Nothing but a number should be written: the count of lines below that contain "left".

[Stored data entries]

□ □ □

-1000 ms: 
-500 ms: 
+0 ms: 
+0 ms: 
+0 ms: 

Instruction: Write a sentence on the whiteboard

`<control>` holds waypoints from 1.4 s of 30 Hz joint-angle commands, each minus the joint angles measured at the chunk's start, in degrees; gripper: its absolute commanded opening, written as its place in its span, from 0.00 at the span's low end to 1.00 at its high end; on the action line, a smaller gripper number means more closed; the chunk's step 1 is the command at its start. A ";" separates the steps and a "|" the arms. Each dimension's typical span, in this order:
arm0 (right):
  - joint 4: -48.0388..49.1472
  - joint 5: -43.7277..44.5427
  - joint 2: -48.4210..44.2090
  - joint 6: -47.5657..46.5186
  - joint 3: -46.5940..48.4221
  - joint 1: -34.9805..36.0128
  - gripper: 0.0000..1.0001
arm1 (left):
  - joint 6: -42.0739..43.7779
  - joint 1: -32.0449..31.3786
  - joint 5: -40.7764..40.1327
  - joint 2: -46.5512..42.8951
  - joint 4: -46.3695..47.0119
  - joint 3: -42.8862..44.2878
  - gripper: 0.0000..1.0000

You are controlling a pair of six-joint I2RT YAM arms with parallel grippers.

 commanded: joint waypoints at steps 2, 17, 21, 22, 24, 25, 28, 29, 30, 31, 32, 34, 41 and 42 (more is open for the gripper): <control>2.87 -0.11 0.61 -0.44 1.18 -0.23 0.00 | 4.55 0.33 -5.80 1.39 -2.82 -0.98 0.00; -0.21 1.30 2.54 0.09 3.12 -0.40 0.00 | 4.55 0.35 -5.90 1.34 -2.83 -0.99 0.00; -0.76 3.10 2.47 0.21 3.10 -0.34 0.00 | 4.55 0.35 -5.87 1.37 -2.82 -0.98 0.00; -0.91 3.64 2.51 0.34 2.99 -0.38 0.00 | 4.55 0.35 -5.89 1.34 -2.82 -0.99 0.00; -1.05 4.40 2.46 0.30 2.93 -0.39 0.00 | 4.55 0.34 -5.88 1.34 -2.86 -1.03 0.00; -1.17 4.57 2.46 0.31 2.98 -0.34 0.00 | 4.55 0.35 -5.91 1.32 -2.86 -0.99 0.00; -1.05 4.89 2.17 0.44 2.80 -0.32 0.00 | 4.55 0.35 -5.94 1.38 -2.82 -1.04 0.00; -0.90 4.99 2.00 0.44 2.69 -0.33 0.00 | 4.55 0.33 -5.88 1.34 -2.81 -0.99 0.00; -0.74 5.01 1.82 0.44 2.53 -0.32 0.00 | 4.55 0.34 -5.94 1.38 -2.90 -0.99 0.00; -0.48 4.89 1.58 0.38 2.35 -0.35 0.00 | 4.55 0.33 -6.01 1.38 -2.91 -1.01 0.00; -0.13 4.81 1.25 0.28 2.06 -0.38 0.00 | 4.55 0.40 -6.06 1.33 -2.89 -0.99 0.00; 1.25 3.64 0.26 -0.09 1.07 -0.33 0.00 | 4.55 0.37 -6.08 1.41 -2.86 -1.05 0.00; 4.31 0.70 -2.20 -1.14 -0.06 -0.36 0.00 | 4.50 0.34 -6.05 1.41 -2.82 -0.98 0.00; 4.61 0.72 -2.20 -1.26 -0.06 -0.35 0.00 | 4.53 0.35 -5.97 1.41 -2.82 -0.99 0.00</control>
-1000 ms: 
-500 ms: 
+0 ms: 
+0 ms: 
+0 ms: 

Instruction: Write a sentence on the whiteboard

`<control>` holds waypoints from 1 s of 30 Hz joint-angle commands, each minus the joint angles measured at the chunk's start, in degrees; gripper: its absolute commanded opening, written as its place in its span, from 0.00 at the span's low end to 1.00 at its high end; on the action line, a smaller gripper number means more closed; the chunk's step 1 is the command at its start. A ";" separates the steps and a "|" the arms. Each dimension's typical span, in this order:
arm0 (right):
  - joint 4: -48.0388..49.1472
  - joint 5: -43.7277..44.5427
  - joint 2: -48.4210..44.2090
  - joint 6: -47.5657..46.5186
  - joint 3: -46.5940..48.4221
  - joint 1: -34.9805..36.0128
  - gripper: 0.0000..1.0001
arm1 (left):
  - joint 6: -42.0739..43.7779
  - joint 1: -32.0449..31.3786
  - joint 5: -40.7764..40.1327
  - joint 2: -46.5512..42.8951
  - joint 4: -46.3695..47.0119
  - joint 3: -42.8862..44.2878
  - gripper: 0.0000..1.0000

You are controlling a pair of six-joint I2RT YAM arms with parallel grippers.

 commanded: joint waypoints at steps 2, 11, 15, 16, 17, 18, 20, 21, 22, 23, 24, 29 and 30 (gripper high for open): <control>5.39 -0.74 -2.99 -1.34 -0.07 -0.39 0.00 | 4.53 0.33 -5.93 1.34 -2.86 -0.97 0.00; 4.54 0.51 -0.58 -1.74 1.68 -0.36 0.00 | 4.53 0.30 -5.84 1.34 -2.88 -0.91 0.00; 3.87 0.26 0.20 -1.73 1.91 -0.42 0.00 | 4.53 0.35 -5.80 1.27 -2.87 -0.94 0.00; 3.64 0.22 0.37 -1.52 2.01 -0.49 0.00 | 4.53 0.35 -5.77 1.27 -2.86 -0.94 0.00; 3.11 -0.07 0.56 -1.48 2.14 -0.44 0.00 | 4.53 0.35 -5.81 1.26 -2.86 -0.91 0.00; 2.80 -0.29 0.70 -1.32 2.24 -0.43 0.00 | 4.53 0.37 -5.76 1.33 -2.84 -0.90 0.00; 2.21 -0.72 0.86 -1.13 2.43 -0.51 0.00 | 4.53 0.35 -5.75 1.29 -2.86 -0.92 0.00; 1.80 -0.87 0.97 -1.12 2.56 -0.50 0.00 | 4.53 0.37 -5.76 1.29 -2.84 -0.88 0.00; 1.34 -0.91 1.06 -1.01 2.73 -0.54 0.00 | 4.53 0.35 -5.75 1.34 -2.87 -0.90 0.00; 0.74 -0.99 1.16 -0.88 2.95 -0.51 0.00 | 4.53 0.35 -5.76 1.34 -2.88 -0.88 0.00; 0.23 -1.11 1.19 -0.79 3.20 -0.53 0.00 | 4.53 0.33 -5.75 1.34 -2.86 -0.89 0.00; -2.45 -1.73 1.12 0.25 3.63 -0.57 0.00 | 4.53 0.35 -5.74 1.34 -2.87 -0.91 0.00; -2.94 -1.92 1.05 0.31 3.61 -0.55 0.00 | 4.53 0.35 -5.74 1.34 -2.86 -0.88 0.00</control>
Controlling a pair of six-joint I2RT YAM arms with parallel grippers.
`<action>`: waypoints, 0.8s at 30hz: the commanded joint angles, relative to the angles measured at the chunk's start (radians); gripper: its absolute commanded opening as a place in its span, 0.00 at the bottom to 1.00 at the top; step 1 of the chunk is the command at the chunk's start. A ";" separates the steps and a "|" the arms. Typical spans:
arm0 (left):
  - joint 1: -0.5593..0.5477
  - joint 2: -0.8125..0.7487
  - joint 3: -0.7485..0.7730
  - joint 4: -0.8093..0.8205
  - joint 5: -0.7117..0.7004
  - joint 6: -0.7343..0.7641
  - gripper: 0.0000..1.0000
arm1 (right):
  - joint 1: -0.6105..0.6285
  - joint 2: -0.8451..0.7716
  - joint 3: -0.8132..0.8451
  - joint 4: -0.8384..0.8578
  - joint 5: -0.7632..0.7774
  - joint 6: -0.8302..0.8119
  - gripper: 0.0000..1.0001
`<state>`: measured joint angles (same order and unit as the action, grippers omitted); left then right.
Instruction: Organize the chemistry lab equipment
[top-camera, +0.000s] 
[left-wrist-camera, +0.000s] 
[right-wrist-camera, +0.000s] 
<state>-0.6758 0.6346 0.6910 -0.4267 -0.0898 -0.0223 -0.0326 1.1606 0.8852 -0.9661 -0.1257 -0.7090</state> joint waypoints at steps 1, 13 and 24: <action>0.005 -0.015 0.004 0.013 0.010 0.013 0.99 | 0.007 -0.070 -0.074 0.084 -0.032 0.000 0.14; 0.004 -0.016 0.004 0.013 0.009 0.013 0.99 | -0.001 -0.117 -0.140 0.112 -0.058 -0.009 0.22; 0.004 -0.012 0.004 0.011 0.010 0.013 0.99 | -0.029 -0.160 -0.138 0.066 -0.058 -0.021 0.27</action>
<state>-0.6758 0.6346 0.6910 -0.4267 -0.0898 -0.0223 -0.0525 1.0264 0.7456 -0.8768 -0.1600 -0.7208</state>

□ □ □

Response below:
5